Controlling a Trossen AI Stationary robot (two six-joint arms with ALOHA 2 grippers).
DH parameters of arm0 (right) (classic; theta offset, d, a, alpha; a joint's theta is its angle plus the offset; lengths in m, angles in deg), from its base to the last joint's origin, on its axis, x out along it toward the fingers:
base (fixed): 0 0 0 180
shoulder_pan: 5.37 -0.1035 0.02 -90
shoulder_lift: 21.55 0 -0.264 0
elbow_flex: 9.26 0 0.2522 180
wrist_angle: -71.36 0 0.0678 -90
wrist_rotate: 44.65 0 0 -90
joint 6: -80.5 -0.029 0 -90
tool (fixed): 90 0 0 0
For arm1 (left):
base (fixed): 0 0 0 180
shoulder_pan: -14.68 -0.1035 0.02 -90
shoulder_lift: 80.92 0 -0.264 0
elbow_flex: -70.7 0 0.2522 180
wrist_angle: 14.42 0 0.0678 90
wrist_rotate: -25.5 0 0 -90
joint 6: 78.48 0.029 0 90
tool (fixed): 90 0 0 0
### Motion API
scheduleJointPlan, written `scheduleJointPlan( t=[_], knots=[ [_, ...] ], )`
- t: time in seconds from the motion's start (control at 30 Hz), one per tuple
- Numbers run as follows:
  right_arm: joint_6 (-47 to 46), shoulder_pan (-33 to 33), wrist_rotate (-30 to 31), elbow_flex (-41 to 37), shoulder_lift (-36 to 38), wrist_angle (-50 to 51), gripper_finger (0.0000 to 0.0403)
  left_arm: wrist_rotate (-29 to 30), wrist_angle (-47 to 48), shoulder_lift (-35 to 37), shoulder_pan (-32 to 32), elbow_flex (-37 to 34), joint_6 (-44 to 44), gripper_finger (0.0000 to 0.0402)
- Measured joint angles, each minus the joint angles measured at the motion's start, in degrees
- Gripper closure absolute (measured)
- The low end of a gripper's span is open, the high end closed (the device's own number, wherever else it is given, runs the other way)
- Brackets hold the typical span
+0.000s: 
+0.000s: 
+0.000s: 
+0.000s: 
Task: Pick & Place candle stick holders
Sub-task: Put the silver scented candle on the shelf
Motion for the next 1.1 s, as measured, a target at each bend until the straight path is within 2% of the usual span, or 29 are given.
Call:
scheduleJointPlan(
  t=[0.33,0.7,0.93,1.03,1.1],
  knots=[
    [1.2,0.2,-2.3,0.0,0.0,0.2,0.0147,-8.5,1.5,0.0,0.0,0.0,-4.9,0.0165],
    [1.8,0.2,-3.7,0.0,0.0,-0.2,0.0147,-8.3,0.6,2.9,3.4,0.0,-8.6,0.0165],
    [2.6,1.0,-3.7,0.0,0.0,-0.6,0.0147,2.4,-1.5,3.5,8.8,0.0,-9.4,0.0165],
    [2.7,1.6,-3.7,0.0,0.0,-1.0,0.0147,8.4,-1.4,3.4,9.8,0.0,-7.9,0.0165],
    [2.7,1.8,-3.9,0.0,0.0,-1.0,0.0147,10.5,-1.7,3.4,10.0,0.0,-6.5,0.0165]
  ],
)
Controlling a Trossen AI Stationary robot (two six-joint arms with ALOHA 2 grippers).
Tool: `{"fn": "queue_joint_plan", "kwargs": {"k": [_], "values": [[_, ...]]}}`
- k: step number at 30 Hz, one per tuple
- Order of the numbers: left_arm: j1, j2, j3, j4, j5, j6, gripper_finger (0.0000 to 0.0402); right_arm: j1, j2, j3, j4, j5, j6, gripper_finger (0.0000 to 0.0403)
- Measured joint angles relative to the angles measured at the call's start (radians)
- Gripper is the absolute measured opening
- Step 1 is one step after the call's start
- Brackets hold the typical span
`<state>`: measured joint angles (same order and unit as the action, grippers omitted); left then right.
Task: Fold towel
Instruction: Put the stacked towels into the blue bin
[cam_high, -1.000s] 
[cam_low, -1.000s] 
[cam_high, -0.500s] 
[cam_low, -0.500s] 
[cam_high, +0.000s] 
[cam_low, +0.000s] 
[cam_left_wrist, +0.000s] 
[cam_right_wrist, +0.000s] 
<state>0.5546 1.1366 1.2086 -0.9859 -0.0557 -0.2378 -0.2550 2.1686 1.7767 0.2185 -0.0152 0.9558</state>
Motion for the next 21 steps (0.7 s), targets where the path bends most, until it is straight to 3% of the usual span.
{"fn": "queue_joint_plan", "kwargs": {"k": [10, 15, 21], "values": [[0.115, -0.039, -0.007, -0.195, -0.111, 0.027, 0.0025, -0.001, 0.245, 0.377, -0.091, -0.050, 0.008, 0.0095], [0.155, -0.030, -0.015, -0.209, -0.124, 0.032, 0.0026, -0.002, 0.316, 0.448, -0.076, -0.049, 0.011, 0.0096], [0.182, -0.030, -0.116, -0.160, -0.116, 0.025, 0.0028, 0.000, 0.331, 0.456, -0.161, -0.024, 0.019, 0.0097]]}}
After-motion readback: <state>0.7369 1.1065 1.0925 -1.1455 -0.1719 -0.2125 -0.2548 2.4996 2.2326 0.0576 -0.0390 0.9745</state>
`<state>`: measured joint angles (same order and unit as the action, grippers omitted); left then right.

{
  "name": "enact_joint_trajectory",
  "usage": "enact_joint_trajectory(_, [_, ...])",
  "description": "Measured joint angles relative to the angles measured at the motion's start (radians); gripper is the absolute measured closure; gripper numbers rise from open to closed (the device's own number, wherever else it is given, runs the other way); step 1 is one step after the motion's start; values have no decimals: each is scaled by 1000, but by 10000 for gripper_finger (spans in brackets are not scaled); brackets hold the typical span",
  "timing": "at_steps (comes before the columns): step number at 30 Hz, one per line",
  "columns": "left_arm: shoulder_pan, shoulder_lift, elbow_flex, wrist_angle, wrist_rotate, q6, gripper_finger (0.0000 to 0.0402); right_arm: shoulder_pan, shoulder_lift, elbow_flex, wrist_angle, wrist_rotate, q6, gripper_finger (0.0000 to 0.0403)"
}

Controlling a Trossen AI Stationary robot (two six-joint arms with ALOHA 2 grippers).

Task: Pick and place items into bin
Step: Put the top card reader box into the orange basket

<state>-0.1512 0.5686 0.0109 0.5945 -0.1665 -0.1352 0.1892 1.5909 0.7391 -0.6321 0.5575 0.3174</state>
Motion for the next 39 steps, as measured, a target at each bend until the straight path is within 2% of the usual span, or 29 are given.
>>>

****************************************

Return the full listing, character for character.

__Answer to the problem__:
Controlling a Trossen AI Stationary robot (two six-joint arms with ALOHA 2 grippers).
DH parameters of arm0 (right) (classic; theta offset, d, a, alpha; a joint's theta is its angle plus the offset; lengths in m, angles in deg), from its base to the last joint's origin, on its axis, x out along it toward the fingers:
base (fixed): 0 0 0 180
shoulder_pan: 5.37 -0.1035 0.02 -90
shoulder_lift: 21.55 0 -0.264 0
elbow_flex: 9.26 0 0.2522 180
wrist_angle: -71.36 0 0.0678 -90
wrist_rotate: 44.65 0 0 -90
joint 6: -80.5 -0.029 0 -90
tool (fixed): 90 0 0 0
For arm1 (left):
base (fixed): 0 0 0 180
shoulder_pan: -14.68 -0.1035 0.02 -90
shoulder_lift: 80.92 0 -0.264 0
elbow_flex: -70.7 0 0.2522 180
wrist_angle: 14.42 0 0.0678 90
wrist_rotate: -25.5 0 0 -90
joint 6: 78.48 0.029 0 90
tool (fixed): 90 0 0 0
### Motion API
scheduleJointPlan, written `scheduleJointPlan( t=[_], knots=[ [_, ...] ], )`
- t: time in seconds from the motion's start (control at 30 Hz), one per tuple
- Numbers run as follows:
  right_arm: joint_6 (-47 to 46), shoulder_pan (-33 to 33), wrist_rotate (-30 to 31), elbow_flex (-41 to 37), shoulder_lift (-36 to 38), wrist_angle (-50 to 51), gripper_finger (0.0000 to 0.0403)
  left_arm: wrist_rotate (-29 to 30), wrist_angle (-47 to 48), shoulder_lift (-35 to 37), shoulder_pan (-32 to 32), elbow_flex (-37 to 34), joint_6 (-44 to 44), gripper_finger (0.0000 to 0.0402)
- Measured joint angles, each minus the joint angles measured at the motion's start, in degrees
- Gripper closure absolute (measured)
- The low end of a gripper's span is open, the high end closed (the device's own number, wherever else it is given, runs the other way)
- Brackets hold the typical span
+0.000s: 
+0.000s: 
+0.000s: 
+0.000s: 
Task: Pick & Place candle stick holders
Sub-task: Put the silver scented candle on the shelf
Motion for the next 1.1 s, as measured, a target at each bend until the straight path is within 2% of the usual span, or 29 are given.
Call:
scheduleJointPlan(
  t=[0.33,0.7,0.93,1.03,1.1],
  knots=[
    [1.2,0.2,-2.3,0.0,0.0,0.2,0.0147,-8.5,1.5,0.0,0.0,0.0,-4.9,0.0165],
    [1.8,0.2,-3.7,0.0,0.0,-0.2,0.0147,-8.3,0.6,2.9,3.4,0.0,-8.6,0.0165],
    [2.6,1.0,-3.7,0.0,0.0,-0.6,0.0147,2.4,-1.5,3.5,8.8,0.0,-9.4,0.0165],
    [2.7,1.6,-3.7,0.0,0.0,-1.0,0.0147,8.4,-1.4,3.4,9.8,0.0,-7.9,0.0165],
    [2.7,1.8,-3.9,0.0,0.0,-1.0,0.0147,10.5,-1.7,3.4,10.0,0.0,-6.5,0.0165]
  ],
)
Controlling a Trossen AI Stationary robot (two six-joint arms with ALOHA 2 grippers).
Tool: `{"fn": "queue_joint_plan", "kwargs": {"k": [_], "values": [[_, ...]]}}`
- k: step number at 30 Hz, one per tuple
- Order of the numbers: left_arm: j1, j2, j3, j4, j5, j6, gripper_finger (0.0000 to 0.0402); right_arm: j1, j2, j3, j4, j5, j6, gripper_finger (0.0000 to 0.0403)
- Measured joint angles relative to the angles measured at the call's start (radians)
- Gripper is the absolute measured opening
- Step 1 is one step after the call's start
- Brackets hold the typical span
`<state>`: measured joint angles (same order and unit as the action, grippers omitted); left then right.
Task: Fold towel
Instruction: Put the stacked towels into the blue bin
[cam_high, -1.000s] 
[cam_low, -1.000s] 
[cam_high, -0.500s] 
[cam_low, -0.500s] 
[cam_high, +0.000s] 
[cam_low, +0.000s] 
[cam_left_wrist, +0.000s] 
[cam_right_wrist, +0.000s] 
<state>0.5546 1.1366 1.2086 -0.9859 -0.0557 -0.2378 -0.2550 2.1686 1.7767 0.2185 -0.0152 0.9558</state>
Motion for the next 21 steps (0.7 s), targets where the path bends most, until it is straight to 3% of the usual span.
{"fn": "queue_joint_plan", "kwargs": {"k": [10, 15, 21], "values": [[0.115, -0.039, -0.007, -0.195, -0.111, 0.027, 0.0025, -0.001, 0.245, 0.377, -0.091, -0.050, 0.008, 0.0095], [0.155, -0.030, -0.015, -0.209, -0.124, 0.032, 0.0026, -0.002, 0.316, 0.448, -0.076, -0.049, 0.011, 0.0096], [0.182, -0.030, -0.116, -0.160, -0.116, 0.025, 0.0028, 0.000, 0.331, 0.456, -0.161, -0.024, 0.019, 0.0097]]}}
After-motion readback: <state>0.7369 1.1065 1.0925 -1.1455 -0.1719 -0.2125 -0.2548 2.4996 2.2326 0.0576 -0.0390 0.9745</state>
`<state>`: measured joint angles (same order and unit as the action, grippers omitted); left then right.

{
  "name": "enact_joint_trajectory",
  "usage": "enact_joint_trajectory(_, [_, ...])",
  "description": "Measured joint angles relative to the angles measured at the motion's start (radians); gripper is the absolute measured closure; gripper numbers rise from open to closed (the device's own number, wherever else it is given, runs the other way); step 1 is one step after the motion's start; values have no decimals: each is scaled by 1000, but by 10000 for gripper_finger (spans in brackets are not scaled); brackets hold the typical span",
  "timing": "at_steps (comes before the columns): step number at 30 Hz, one per line",
  "columns": "left_arm: shoulder_pan, shoulder_lift, elbow_flex, wrist_angle, wrist_rotate, q6, gripper_finger (0.0000 to 0.0402); right_arm: shoulder_pan, shoulder_lift, elbow_flex, wrist_angle, wrist_rotate, q6, gripper_finger (0.0000 to 0.0403)"
}

Controlling a Trossen AI Stationary robot (two six-joint arms with ALOHA 2 grippers).

Task: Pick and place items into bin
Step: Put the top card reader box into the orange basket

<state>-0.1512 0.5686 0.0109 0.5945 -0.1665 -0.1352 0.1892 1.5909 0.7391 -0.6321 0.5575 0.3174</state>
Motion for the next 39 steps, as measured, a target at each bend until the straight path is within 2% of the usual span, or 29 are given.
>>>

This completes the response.